__EXERCISE__
Nothing but the lines from the one with "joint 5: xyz" down to the one with "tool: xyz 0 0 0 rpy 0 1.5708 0" should be returned, exactly and with both ends included, from the material below.

**** SOURCE DATA

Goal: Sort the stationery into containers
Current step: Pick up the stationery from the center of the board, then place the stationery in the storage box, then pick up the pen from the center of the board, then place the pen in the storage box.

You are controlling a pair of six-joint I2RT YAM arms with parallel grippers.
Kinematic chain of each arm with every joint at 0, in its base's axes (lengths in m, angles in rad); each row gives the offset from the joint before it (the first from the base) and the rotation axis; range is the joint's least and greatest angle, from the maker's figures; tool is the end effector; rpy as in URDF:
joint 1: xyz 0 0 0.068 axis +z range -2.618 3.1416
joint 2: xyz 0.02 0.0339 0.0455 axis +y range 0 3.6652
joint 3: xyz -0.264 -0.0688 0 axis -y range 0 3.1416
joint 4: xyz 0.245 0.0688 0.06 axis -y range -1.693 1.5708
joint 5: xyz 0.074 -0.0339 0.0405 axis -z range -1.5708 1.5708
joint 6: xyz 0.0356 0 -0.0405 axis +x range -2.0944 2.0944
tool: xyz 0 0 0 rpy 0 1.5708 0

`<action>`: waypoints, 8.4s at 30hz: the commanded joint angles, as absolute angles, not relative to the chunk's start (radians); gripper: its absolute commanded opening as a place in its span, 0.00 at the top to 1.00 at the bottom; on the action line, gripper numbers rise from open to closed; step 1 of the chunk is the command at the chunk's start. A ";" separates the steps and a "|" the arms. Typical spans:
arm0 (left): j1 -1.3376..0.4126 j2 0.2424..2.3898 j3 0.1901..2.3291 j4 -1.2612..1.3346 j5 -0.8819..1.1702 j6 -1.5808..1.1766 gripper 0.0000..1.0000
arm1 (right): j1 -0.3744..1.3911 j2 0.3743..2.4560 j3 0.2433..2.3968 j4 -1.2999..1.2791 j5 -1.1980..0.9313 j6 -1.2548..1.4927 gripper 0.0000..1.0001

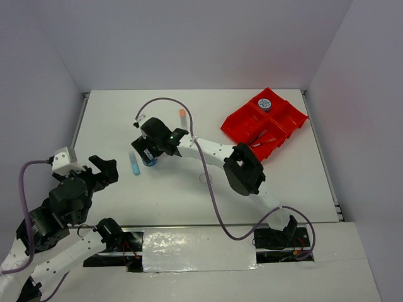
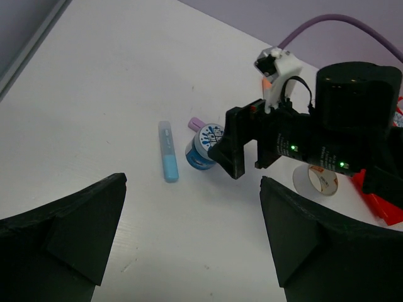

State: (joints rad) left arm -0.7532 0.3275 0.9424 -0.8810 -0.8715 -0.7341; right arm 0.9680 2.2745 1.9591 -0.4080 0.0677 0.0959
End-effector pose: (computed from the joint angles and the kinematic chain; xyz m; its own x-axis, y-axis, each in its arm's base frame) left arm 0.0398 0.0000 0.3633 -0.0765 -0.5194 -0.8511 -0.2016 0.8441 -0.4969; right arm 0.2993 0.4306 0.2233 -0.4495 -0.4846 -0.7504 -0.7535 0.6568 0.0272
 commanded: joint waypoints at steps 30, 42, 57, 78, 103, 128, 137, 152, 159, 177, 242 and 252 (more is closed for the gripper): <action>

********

__TASK RESPONSE__
joint 5: xyz 0.074 -0.0339 0.0405 axis -z range -1.5708 1.5708
joint 6: xyz 0.0356 0 -0.0405 axis +x range -2.0944 2.0944
tool: xyz 0 0 0 rpy 0 1.5708 0

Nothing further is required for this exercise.